I have had the shittest of shit days today, need to let it out because I can't stop crying.
I work in a Call Centre, worked at the same place for nearly 6 years now. 5 minutes before the end of my shift and 5 minutes before we actually close I get a call from a customer who I could tell striaght away was not happy.
It was nothing I had personally done, he had problems with our (admittedly outdated) systems and the way we have to do things. Nothing I said or did was good enough, the options I gave going forward weren't options, I had to repeat myself multiple times when he kept asking the same question, saying that I did not have the answer because it involved a 3rd party who's systems we don't have access to. I never ever lose it on the phone, show any annoyance or emotion but this man just pushed me to the edge. I asked if he's like to speak to a manager, ignored and told again how useless I was.

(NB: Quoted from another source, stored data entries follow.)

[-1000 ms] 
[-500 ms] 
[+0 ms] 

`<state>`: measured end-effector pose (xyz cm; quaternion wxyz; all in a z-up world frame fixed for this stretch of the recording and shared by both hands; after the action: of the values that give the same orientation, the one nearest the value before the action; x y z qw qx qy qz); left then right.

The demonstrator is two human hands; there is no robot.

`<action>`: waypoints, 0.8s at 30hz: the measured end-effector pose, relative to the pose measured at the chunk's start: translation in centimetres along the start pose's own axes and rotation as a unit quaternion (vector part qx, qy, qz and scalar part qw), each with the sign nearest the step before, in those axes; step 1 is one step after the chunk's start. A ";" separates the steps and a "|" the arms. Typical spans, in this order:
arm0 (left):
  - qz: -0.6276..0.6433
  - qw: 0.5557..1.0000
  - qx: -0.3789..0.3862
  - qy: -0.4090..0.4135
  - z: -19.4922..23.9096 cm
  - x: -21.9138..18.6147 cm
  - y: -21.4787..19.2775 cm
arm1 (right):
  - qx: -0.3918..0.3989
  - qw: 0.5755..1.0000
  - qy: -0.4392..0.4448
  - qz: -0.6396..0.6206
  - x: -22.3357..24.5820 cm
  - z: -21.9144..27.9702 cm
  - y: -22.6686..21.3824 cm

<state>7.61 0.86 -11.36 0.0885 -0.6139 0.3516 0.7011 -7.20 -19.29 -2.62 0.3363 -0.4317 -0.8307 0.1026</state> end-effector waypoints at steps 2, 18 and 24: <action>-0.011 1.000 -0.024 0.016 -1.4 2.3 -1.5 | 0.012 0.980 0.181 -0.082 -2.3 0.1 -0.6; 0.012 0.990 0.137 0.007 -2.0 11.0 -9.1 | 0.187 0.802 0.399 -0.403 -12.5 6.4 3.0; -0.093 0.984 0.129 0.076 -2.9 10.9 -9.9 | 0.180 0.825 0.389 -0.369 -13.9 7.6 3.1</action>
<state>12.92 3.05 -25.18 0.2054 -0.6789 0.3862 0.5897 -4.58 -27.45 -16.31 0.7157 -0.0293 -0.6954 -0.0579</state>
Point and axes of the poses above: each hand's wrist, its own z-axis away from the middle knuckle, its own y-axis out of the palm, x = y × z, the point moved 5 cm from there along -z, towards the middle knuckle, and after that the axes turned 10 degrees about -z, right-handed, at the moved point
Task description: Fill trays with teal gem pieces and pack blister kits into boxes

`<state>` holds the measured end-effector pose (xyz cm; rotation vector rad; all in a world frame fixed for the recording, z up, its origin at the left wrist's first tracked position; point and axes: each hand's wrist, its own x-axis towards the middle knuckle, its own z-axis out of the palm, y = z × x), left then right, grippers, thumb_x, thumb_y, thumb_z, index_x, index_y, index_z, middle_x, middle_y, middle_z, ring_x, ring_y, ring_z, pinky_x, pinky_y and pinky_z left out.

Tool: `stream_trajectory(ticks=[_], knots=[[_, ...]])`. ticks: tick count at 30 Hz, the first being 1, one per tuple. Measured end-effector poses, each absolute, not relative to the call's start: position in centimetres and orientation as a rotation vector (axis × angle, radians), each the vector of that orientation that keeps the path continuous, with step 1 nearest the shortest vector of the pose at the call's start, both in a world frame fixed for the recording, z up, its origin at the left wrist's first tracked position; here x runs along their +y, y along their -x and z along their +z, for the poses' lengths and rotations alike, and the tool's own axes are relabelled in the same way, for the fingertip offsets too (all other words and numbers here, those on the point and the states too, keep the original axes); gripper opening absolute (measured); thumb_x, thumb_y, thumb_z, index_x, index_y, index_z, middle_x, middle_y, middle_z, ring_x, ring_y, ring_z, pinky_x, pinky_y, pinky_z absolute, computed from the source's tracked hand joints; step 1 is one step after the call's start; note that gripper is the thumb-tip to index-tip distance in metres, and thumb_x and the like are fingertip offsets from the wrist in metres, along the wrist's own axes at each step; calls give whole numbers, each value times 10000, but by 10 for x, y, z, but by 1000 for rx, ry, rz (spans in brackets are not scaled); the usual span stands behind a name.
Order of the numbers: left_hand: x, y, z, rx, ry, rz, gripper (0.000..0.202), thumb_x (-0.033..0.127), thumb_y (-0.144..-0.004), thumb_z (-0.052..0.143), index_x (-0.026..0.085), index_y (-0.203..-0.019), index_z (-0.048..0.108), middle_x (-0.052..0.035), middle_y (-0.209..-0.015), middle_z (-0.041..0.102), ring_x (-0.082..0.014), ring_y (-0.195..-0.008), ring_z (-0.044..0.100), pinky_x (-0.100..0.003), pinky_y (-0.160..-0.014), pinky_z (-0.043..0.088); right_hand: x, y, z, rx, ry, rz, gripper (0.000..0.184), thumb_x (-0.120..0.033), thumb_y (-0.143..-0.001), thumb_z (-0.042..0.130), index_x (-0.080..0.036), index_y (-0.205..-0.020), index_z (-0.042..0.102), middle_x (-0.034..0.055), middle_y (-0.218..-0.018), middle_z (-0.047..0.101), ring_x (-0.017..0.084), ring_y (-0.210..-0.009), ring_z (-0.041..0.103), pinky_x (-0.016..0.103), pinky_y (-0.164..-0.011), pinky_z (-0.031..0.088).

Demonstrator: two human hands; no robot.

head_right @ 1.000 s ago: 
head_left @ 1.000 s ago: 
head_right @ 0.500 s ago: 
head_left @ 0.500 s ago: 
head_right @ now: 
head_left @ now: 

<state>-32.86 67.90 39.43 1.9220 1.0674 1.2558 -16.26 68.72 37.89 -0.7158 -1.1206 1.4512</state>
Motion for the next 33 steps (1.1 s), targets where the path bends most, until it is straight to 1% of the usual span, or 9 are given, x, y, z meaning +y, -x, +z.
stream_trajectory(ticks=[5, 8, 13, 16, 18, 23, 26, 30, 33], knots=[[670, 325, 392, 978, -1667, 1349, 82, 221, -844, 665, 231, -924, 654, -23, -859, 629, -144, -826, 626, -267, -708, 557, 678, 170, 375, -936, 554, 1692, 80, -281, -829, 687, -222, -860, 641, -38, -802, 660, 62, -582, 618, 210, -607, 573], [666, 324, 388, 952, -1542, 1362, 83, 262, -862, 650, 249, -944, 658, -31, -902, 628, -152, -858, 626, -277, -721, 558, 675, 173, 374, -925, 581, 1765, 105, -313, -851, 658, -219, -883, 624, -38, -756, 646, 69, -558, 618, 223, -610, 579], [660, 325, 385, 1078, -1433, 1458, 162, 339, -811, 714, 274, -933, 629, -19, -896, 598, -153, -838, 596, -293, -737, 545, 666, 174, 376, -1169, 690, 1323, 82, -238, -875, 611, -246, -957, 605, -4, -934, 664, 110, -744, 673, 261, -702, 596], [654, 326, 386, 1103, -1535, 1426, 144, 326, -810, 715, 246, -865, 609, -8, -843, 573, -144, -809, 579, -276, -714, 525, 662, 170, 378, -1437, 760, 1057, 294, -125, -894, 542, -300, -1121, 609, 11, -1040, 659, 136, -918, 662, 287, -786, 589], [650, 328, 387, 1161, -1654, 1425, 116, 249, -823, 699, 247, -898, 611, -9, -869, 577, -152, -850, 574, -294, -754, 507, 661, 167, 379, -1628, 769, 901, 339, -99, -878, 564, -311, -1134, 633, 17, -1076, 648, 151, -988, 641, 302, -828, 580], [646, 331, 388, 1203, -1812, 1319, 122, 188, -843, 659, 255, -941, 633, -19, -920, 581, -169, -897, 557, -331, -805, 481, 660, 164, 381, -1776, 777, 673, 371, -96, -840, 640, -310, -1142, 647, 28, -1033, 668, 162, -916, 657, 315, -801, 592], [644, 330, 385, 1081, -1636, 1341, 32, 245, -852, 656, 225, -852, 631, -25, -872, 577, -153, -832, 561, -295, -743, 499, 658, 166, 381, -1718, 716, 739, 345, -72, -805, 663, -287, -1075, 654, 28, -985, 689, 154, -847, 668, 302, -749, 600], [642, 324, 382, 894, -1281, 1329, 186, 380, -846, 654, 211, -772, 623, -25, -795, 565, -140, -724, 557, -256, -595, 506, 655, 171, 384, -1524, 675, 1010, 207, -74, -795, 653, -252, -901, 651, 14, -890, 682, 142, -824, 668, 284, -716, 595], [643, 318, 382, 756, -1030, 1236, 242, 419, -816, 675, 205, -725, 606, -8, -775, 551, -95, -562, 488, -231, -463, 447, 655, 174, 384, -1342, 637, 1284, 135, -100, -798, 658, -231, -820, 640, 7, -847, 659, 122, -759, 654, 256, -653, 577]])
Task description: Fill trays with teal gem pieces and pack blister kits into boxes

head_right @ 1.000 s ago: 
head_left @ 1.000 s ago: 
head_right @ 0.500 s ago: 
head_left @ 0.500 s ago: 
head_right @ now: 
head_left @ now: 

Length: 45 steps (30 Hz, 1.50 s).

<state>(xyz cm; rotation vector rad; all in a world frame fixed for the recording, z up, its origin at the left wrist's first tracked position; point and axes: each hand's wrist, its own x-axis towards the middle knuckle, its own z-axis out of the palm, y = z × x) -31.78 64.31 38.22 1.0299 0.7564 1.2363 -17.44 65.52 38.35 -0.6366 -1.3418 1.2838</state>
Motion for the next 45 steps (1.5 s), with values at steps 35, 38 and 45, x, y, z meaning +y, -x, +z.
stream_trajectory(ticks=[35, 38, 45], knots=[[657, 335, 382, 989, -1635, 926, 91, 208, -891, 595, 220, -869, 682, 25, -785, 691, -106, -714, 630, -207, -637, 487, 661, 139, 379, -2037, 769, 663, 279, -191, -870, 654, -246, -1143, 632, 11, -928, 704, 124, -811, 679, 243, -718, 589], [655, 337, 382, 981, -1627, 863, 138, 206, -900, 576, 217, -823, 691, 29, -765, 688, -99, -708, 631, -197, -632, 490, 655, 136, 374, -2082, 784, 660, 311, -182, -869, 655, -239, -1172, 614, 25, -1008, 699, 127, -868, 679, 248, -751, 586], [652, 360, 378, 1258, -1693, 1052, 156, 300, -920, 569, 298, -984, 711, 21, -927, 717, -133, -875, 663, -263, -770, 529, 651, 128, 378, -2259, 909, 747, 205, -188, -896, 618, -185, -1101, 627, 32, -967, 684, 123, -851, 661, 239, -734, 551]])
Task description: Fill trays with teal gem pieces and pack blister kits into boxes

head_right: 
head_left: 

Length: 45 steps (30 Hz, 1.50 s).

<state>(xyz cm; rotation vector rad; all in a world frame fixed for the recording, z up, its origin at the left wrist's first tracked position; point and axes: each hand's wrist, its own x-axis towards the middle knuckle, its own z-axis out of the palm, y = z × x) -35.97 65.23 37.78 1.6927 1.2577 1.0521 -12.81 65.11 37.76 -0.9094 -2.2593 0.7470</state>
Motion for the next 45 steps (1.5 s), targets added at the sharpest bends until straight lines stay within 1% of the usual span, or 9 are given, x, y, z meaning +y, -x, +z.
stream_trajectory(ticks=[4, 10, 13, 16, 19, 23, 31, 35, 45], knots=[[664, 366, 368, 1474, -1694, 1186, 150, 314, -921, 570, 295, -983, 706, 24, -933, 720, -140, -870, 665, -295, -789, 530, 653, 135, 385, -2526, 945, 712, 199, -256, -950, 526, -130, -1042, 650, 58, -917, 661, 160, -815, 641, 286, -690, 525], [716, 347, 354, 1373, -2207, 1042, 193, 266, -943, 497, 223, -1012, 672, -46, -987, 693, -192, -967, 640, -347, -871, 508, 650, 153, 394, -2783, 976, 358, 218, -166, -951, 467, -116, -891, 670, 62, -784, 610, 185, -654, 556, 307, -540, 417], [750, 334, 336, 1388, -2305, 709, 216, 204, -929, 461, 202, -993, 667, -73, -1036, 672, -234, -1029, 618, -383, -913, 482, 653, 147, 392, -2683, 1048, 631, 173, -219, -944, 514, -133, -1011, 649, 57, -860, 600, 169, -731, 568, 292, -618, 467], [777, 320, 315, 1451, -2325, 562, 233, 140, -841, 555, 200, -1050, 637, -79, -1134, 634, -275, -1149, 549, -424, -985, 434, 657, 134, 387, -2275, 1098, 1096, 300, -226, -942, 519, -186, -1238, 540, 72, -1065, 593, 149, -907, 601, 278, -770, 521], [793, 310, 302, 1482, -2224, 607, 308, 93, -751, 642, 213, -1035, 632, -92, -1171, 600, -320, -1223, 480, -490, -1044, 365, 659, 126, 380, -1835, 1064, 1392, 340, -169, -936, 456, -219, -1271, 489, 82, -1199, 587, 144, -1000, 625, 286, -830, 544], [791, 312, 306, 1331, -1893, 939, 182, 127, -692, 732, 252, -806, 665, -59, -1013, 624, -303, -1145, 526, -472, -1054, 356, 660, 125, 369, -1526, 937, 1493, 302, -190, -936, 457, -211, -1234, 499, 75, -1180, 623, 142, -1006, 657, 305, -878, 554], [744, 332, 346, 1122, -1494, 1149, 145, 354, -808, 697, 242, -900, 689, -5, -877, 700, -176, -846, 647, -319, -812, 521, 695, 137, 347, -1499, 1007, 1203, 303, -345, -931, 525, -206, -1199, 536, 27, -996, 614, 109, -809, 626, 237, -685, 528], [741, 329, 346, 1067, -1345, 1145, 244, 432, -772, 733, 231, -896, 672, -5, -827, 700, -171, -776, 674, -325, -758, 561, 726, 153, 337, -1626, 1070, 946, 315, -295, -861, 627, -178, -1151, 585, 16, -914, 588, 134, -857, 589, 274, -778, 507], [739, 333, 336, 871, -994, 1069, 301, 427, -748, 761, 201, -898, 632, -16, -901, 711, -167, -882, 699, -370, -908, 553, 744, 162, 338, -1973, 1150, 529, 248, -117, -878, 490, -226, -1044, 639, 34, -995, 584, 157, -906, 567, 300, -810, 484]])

Asked what I could do to put the situation right, was told I could tell him the answer to the question that I already said I could not answer, offered to raise a complaint so we could fully investigate. Nope.
What made it worse was that I was working from home, no colleague next to me to listen in and take over the call and my voice broke and I started crying, whilst at the same time apologising for being unprofessional. Ended up staying on an hour and 30 minutes extra doing everything I needed to do. A colleague will need to listen to the call as I logged a complaint, so they will have to hear my pathetic snivelling.
I'm so cross with myself that I let someone get to me that badly, and that I had a panic attack afterwards whilst trying to sort it all out. I'm back in tomorrow and I just feel sick, I'm so fed up. I don't want to go to work tomorrow and deal with more people being arseholes over something that is not my fault.
I will add a disclaimer to say that the majority of the people I speak to are lovely, but it's the rare arseholes that can just ruin my day. My confidence is completely knocked 
Please someone tell me SOMETHING happy?!